One of the late Milton Friedman’s great insights was the inherently peaceful nature of an open economy: the free market, he wrote ‘does not care what [the participants’] religion is; it only cares whether they can produce something you want to buy. It is the most effective system we have discovered to enable people who hate one another to deal with one another and help one another’.

Link:

Chris Berg is the Editor of the IPA Review. Andrew Kemp is a regular contributor to the IPA Review.
The authors would like to thank Mustafa Akyol, opinion editor for the Turkish Daily News in Ankara, and other reviewers for their valuable comments on drafts of this article.
http://ipa.org.au/files/59-1_Islam+FreeMarket.pdf


sorry for the messy post with the text; due to software or hacker troubles -10men




H/T: J Tex



2 Comments:

Anonymous Anonymous said...

another blog that has a lot of info re: shariah finance, check it out...

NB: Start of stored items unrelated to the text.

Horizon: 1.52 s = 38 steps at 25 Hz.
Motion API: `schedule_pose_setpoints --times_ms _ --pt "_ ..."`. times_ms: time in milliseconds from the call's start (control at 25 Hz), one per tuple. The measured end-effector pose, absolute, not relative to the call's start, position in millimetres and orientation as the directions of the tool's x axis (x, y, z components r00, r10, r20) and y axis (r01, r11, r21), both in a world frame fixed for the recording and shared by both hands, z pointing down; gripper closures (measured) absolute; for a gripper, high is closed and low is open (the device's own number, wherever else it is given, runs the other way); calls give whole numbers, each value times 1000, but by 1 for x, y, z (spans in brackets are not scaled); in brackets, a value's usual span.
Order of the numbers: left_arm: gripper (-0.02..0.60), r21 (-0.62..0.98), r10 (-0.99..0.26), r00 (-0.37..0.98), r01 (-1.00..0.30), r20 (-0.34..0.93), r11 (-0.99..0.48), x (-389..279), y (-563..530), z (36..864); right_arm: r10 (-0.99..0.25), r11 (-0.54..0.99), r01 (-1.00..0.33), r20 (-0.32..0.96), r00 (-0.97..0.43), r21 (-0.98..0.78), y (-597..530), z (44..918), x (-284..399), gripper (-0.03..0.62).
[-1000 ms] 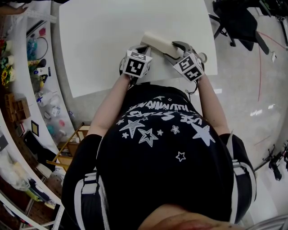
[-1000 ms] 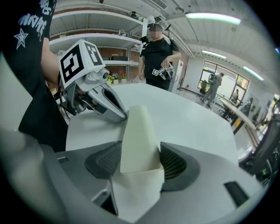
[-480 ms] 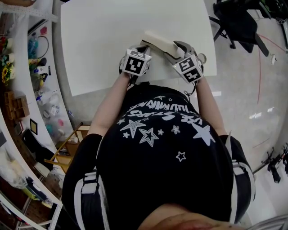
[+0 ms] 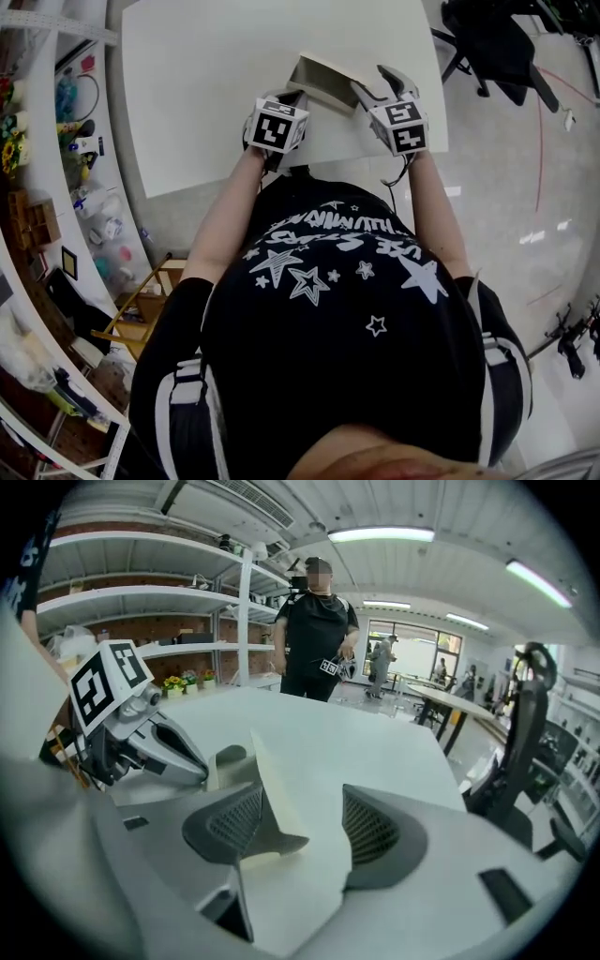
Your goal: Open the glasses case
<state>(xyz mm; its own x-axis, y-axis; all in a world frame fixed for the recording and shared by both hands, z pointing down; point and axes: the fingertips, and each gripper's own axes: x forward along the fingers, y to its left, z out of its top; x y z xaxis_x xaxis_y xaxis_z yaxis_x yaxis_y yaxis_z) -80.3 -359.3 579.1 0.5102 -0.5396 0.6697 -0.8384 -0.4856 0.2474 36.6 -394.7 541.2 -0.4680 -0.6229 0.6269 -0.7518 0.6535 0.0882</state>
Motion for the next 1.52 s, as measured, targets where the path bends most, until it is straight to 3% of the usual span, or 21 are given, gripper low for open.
schedule_pose_setpoints --times_ms 880,1360,1520 --pt "569 213 -681 449 -889 578 -406 -77 -309 532 -646 646 -764 528 -552 -9 -330 509 66 321" --pt "569 183 -733 463 -882 498 -434 -4 -220 488 -672 637 -770 467 -575 -32 -238 488 131 514" --pt "569 184 -755 465 -883 463 -431 13 -185 473 -671 641 -766 453 -587 -42 -206 487 146 548"
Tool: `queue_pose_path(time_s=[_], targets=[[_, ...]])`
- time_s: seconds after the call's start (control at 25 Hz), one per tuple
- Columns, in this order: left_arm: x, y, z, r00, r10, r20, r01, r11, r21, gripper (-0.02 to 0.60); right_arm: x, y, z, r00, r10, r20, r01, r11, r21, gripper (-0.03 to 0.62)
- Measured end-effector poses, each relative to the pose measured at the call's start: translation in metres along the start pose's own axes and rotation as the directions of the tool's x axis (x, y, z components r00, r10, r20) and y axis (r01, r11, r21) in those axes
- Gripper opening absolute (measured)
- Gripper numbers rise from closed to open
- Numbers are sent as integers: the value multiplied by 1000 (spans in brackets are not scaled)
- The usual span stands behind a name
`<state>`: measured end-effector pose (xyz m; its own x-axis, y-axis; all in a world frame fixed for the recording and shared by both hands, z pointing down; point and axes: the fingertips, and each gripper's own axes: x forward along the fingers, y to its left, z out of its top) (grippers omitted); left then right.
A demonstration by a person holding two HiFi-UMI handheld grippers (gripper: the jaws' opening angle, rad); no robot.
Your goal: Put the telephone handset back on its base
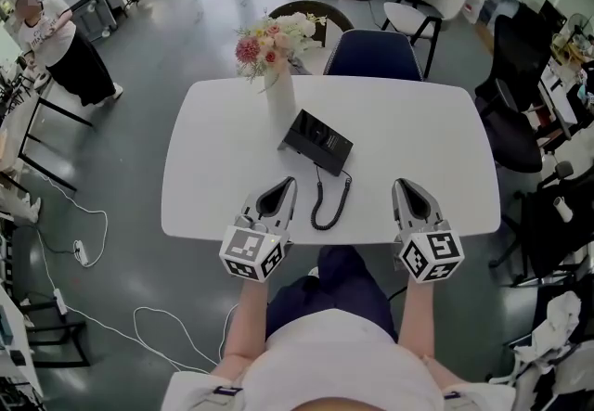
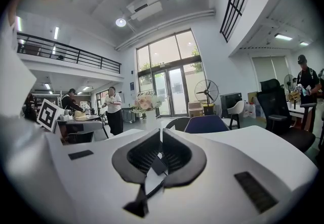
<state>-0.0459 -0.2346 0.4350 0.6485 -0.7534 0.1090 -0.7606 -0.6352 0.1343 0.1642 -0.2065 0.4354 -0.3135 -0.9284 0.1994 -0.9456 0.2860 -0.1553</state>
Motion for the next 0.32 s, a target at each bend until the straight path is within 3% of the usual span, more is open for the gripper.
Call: queue_pose_path(time_s=[0.32], targets=[[0, 0, -1, 1000, -6, -9, 6, 1000, 1, 14, 6, 8, -2, 1000, 22, -7, -22, 1000, -9, 40]])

http://shariahfinancewatch.wordpress.com

4:42 PM  
Blogger MathewK said...

"Zakat demands a tithe of 2.5 percent of revenue be donated to Islamic charity. If western banks follow this rule, their contributions will be staggering. It is certain that a portion of this money will end up in the hands of radical Muslims who are sworn to destroy the U.S. and replace its government with Shari’a law."

Paying the terrorists to blow us up and take over eh. Madness.